Смотритель в упор посмотрел на Ланде.
— Сидоров, проводи! — вдруг сердито насупив брови, сказал он и перестал смотреть на Ланде.
— Что ж, я буду распоряжаться им, знаете?.. — доверчиво говорил Ланде. — Я хочу, видите ли, предложить ему…
— А это уж вы там с ним поговорите! — еще сердитее буркнул смотритель и стал трогать бумаги на столе.
Ланде стало стыдно за смотрителя, за его грубость и холодность, и он заторопился.
Старый, бритый и щетинистый солдат, в черном мешковатом мундире, разорванном под мышками, шевельнул в сторону Ланде обшлагом с потертыми нашивками и сказал:
— Слушаю, ваше благородие!.. Пожалуйте, господин!
Ланде пошел за ним на двор.
Двор был чистый и большой, но на нем не росла трава и было душно и жарко, несмотря на мягкое весеннее небо, сверкавшее вверху. Пахло кислыми щами, швальней и приторным, противно-нудным запахом отхожего места.
— Нехорошо у вас тут… — сказал Ланде.
Сидоров оглянул двор маленькими мужицкими глазками, как будто с веселым недоумением отыскивая, что же тут было нехорошего.
— Так точно! — сказал он все-таки, так быстро и охотно, как будто ему доставило большое удовольствие согласиться с Ланде.
Ланде посмотрел, как тяжело и крепко шагал он корявыми мужицкими ногами и прибавил:
— Скверная у вас тут служба: людей стеречь!
— Так точно! — так же охотно ответил Сидоров.
— Лучше бы землю в деревне пахать! — продолжал Ланде, жалея его.
— Что ж, — сказал Сидоров, — и землю пахать хорошо.
От его охотного и веселого голоса и Ланде стало весело.
— Отчего Ткачева до сих пор не выпускают? Ведь его уже оправдали?
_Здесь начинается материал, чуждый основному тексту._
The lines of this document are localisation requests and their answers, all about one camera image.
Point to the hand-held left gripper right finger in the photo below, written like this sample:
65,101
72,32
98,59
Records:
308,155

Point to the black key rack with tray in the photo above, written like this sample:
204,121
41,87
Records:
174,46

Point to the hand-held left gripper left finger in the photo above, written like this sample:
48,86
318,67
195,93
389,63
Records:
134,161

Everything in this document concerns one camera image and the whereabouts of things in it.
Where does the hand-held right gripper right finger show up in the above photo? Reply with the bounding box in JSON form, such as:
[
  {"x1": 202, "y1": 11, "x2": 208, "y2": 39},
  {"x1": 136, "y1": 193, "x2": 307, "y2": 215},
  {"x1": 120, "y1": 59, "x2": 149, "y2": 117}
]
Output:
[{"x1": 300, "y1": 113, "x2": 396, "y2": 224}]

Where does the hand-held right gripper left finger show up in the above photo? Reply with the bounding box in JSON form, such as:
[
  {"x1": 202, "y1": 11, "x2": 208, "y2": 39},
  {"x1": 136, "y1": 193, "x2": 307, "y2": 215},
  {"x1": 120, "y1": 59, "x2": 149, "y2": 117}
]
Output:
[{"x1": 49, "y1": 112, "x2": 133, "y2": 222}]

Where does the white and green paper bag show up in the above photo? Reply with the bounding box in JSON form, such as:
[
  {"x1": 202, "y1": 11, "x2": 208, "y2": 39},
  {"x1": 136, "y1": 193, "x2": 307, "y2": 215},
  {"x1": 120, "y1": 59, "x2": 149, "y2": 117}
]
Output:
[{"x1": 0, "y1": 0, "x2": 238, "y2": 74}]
— Не идет ен сам! — улыбаясь, ответил Сидоров.
— Почему? — удивился Ланде.
— «Некуда мне, говорит, идти…» История! Чудак человек!
Ланде задумался, и скорбная тень легла ему на лицо и на душу.
Они уже прошли двор и пошли по узкому сводчатому коридору; тут было странно темно после яркого солнечного света на дворе; везде был холодный, грязно-белый камень и зеленое старое железо.
Из двери в дверь безучастно и лениво ходили грязно и безобразно одетые люди, молодые и старые, но все с одинаково бескровными, нездоровыми, опухшими лицами. Недружелюбно наглыми глазами они провожали Ланде, останавливаясь у стен, а потом безучастно, как тени, уходили куда-то в глубь сырых коридоров, и было что-то опасное, страшное в этих бессмысленных, равнодушных движениях. В одной камере кто-то старался петь, и было видно, что он нарочно тратит на это больше сил, чем надо, и самое пение походило больше на проклятие, — такой дикий был мотив и столько в нем скверных слов.
— Ткачев! — споро крикнул Сидоров вдоль по коридору.
— Эй, Ткачев!.. Эй… ты!.. Тебя!.. Чуешь! — нестройно закричали несколько голосов, точно обрадовавшись предлогу прокричать не зря, а для какой-то надобности.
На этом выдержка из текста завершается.